YOUR GOAL: Your answer should be a single number, the count of lines in the material with the string "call".

INFORMATION PROVIDED:
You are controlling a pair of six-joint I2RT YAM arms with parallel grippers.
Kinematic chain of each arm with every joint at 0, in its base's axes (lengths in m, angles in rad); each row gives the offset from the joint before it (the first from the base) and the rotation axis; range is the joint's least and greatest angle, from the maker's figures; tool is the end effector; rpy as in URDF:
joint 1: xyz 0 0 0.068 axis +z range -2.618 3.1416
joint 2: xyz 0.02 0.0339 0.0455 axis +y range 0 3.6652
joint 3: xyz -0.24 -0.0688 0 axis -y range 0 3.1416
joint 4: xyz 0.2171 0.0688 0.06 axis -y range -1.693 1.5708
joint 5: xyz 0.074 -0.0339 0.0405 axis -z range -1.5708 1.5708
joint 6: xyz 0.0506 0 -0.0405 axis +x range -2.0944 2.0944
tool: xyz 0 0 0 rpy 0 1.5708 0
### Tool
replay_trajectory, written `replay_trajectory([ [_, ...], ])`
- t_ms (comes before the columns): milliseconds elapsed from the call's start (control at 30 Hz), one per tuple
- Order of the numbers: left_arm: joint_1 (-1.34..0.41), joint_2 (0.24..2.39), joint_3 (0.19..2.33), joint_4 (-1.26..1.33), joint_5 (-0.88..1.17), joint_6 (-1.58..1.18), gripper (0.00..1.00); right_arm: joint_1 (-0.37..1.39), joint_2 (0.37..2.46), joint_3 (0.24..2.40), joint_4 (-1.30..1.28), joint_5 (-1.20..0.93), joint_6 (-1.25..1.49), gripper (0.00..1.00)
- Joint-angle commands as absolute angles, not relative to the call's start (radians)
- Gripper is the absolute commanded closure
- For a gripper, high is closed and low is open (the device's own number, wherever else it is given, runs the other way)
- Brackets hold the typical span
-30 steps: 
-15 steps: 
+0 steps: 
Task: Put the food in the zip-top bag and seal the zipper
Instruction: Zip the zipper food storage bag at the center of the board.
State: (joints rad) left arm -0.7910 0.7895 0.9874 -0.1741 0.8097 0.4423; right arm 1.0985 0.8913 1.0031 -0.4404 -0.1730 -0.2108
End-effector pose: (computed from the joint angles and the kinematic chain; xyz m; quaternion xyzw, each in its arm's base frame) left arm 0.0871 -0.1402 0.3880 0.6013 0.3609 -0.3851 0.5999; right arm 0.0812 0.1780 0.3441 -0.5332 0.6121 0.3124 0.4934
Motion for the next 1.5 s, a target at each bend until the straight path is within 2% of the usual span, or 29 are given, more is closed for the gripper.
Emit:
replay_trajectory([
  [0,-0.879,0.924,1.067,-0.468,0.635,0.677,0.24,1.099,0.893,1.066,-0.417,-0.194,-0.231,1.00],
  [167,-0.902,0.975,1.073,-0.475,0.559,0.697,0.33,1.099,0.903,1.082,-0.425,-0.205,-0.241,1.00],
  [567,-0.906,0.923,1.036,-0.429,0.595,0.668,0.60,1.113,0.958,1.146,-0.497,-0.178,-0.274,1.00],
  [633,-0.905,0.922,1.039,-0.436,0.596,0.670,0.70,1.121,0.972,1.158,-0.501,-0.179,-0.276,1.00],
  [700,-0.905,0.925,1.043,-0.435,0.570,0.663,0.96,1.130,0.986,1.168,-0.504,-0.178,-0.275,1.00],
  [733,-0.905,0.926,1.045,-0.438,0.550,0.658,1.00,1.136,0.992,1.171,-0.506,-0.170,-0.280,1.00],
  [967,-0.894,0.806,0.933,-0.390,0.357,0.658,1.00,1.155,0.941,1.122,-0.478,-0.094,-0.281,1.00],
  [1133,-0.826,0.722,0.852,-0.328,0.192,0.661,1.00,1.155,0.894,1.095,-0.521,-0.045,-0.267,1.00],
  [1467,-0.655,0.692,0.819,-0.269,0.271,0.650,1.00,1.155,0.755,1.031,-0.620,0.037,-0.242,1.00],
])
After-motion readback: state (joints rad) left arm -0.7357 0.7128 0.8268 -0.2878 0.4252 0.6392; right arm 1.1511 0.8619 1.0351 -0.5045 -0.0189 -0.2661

FINISHED TASK: 2